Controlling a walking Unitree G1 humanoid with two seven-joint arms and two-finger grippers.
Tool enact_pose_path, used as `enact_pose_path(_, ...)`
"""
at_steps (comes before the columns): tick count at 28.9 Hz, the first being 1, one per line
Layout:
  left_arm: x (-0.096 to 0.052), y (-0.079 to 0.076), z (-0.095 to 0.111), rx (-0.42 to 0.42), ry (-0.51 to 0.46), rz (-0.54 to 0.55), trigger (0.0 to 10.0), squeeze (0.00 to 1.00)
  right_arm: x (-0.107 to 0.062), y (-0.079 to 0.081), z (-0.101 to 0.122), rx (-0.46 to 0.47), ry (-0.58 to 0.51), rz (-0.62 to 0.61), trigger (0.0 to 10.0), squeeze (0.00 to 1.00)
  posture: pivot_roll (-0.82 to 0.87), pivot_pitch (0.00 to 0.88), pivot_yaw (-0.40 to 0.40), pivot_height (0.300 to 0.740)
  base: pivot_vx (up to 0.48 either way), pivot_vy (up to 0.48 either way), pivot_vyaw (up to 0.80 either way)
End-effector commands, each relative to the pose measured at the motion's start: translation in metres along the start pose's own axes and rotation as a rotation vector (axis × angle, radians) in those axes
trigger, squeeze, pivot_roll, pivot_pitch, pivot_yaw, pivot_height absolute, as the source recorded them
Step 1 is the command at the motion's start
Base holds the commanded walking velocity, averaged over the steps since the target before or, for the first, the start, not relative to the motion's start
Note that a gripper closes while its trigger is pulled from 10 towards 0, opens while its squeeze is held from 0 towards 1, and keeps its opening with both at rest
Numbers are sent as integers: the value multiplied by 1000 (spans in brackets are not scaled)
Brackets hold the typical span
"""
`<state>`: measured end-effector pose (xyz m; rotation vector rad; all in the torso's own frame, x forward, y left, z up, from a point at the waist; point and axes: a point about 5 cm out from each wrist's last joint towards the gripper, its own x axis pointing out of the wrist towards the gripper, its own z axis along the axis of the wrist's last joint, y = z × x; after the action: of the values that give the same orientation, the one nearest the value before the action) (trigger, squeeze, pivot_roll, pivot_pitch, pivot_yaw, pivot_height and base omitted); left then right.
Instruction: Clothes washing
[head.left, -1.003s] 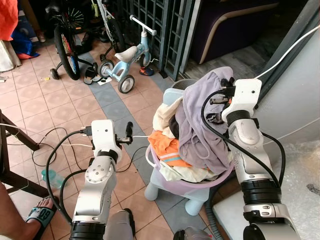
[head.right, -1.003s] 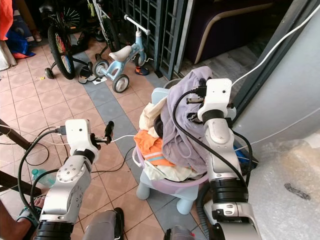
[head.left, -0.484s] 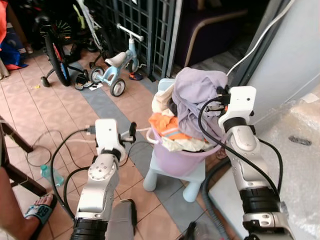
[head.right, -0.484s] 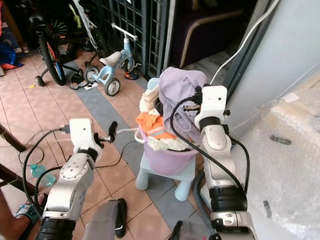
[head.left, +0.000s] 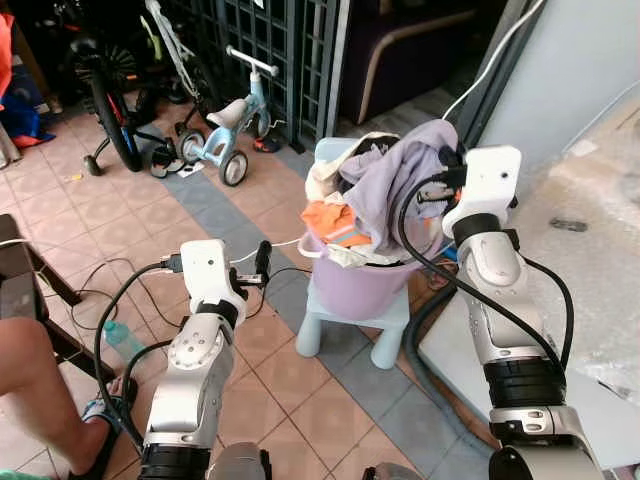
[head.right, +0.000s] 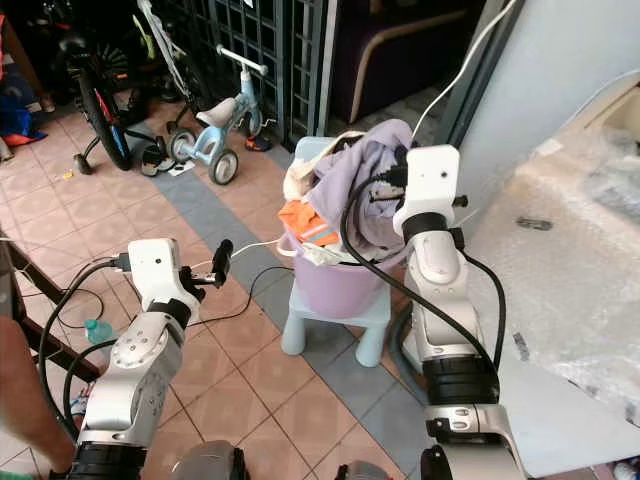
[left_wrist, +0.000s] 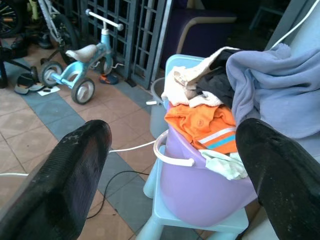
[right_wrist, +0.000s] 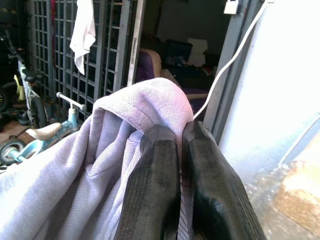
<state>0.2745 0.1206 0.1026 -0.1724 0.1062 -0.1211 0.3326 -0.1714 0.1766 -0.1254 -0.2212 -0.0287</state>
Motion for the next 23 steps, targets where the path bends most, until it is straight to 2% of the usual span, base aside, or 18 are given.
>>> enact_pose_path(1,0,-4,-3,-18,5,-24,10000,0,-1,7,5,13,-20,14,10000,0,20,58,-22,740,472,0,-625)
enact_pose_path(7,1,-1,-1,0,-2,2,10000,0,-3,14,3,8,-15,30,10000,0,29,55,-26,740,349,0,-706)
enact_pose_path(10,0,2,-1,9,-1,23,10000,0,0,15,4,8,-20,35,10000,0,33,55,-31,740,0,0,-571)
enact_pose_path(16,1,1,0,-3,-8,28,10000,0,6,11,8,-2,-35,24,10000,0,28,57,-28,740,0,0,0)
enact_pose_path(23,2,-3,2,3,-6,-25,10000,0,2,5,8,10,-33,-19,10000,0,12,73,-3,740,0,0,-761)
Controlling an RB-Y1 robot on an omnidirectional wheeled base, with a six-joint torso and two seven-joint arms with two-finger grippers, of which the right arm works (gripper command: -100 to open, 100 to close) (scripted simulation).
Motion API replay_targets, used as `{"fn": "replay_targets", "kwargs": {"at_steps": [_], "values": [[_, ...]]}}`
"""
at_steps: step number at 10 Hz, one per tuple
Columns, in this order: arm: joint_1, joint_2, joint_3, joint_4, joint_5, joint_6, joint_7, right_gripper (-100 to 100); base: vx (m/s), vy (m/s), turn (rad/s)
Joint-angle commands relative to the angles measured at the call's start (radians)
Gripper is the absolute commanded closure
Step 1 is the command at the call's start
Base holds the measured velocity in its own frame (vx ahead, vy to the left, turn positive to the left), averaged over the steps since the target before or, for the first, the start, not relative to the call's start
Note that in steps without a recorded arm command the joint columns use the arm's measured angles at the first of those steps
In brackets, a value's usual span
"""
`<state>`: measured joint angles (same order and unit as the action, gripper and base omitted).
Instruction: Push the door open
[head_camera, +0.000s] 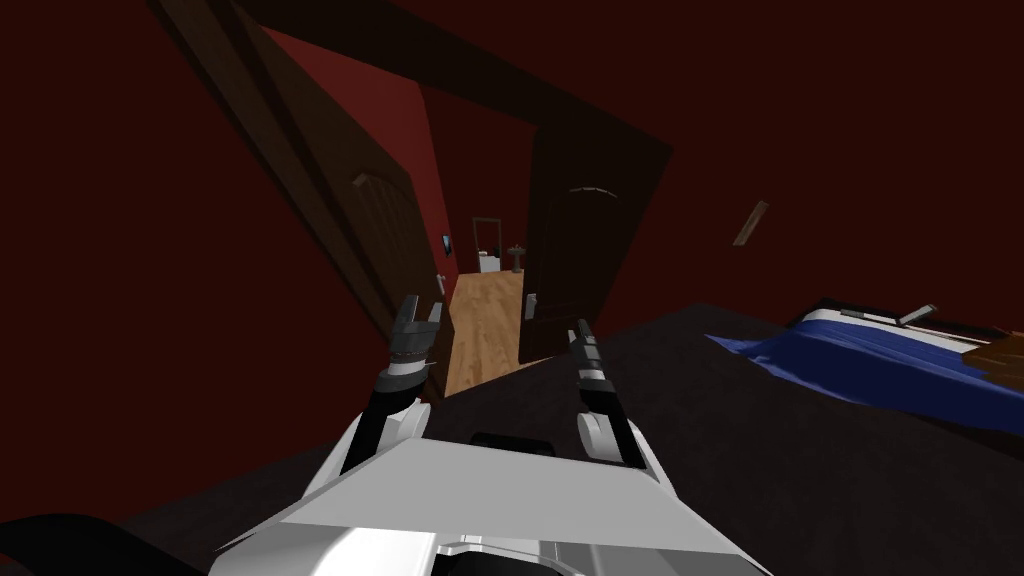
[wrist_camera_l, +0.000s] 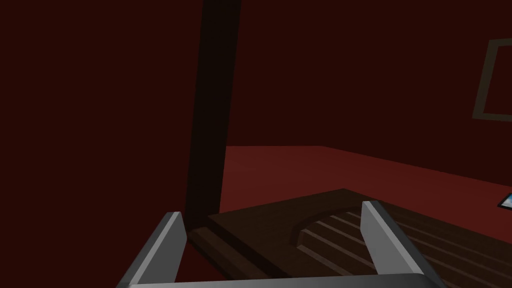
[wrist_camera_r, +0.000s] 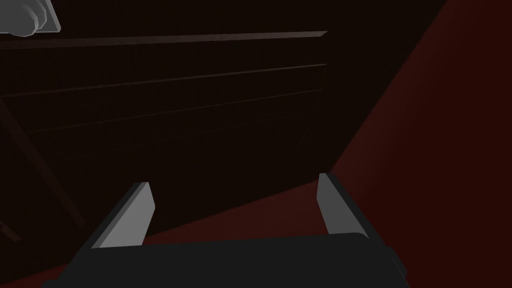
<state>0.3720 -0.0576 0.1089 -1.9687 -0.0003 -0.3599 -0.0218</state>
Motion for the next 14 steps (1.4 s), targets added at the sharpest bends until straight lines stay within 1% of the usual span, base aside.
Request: {"fn": "replay_targets", "kwargs": {"at_steps": [1,4,5,11,12,14], "values": [[-0.018,-0.006,0.012,0.037,0.001,0.011,-0.004,-100,0.078,-0.089,0.082],[-0.05,-0.016,0.034,0.111,0.002,0.023,-0.01,-100,0.083,-0.086,0.095],[-0.05,-0.016,0.034,0.111,0.002,0.023,-0.01,-100,0.047,-0.062,0.025],[-0.112,-0.031,0.077,0.257,0.004,0.045,-0.023,-100,0.078,-0.079,0.086],[-0.131,-0.034,0.09,0.302,0.004,0.052,-0.027,-100,0.109,-0.105,0.117],[-0.149,-0.037,0.102,0.344,0.005,0.059,-0.031,-100,0.105,-0.132,0.108]]}}
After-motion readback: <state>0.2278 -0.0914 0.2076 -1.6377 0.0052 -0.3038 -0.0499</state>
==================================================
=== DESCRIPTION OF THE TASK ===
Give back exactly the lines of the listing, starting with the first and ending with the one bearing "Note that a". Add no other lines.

=== RESPONSE BOX ===
Controlling a walking Unitree G1 humanoid with two seven-joint arms and two-finger grippers.
Tool enact_pose_path, used as `enact_pose_path(_, ...)`
"""
at_steps (comes before the columns): tick count at 28.9 Hz, the first being 1, one per line
Layout:
  left_arm: x (-0.096 to 0.052), y (-0.079 to 0.076), z (-0.095 to 0.111), rx (-0.42 to 0.42), ry (-0.51 to 0.46), rz (-0.54 to 0.55), trigger (0.0 to 10.0), squeeze (0.00 to 1.00)
  right_arm: x (-0.107 to 0.062), y (-0.079 to 0.081), z (-0.101 to 0.122), rx (-0.46 to 0.47), ry (-0.58 to 0.51), rz (-0.62 to 0.61), trigger (0.0 to 10.0), squeeze (0.00 to 1.00)
  posture: pivot_roll (-0.82 to 0.87), pivot_pitch (0.00 to 0.88), pivot_yaw (-0.40 to 0.40), pivot_height (0.300 to 0.740)
  base: pivot_vx (up to 0.48 either way), pivot_vy (up to 0.48 either way), pivot_vyaw (up to 0.80 either way)
End-effector commands, each relative to the pose measured at the motion's start: translation in metres along the start pose's own axes and rotation as a rotation vector (axis × angle, radians) in those axes
trigger, squeeze, pivot_roll, pivot_pitch, pivot_yaw, pivot_height absolute, as the source recorded them
Step 1 is the command at the motion's start
Base holds the commanded walking velocity, averaged over the steps since the target before or, for the first, the start, not relative to the motion's start
Note that a gripper closes while its trigger is pulled from 10 towards 0, opens while its squeeze is held from 0 towards 1, and keeps its opening with both at rest

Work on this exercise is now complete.